オレート液剤はタケダ園芸が家庭園芸用の少量売りをしています。ホームセンター等で入手可能です。米国では Insectcidal Soap として種々の石けん液あるいは洗剤液が販売されています。気門封鎖はもちろん、虫の体表を覆うクチクラ層を侵食するのが目的ではないかと思えるほど強力なものもあるようです。例えば、ある報告によると、全自動皿洗い機用の洗剤がもっとも効果が高いとか...でもアブナいから使わないでね。
(注)専門家からご指摘がありました。農薬グレードのオレイン酸は牛脂が原料の可能性が高いそうです。

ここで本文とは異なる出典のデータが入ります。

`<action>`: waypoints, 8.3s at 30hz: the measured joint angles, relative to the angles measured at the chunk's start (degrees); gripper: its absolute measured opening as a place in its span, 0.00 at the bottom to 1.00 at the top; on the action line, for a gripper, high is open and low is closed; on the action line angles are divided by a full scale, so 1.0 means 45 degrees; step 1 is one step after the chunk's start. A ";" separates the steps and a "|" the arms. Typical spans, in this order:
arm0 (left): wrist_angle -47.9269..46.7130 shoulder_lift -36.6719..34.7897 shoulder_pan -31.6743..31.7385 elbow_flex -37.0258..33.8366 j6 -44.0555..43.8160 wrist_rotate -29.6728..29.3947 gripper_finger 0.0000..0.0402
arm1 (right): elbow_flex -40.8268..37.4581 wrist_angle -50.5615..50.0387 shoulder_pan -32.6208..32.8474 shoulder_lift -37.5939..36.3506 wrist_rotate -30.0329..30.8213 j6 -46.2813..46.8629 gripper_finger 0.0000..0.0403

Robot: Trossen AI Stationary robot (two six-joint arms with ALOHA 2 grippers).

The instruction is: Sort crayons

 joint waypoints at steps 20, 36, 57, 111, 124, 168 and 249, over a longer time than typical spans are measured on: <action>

(5)植物油日本ではマシン油以外の油を使用する習慣は無いようですが、これは見直してもいいのではないでしょうか。例えばエッセンシャルオイルのなかには、強力な害虫忌避効果のあるものがあります。希釈したエッセンシャルオイルに接触した虫は、卵を産めなくなったという報告も目にしました。また、油は撥水性の真菌類の菌体を覆い、その生育を阻害するのに有効なようにも思えます。水で溶かした薬剤よりも残効性が期待できないでしょうか?実は日本でも、食用油に石けんを加えて乳化したものをアブラムシ退治に用いるという報告もありますが、効果のほどは不明です。
一方、外国では各種の油を有効に利用しているようです。
ここでは別項で、バラ用の防除オイルとして、最高の性能をもつと言われている、ニーム・オイルを紹介します。従来米国では、バラの散布液としては最初に御紹介した Cornel Formula が一般的でしたが、最近このオイルが取って代わっているようです。化学農薬なみの性能と評する人もいます。現在、私が最も力を入れて評価している「植物エキス」です。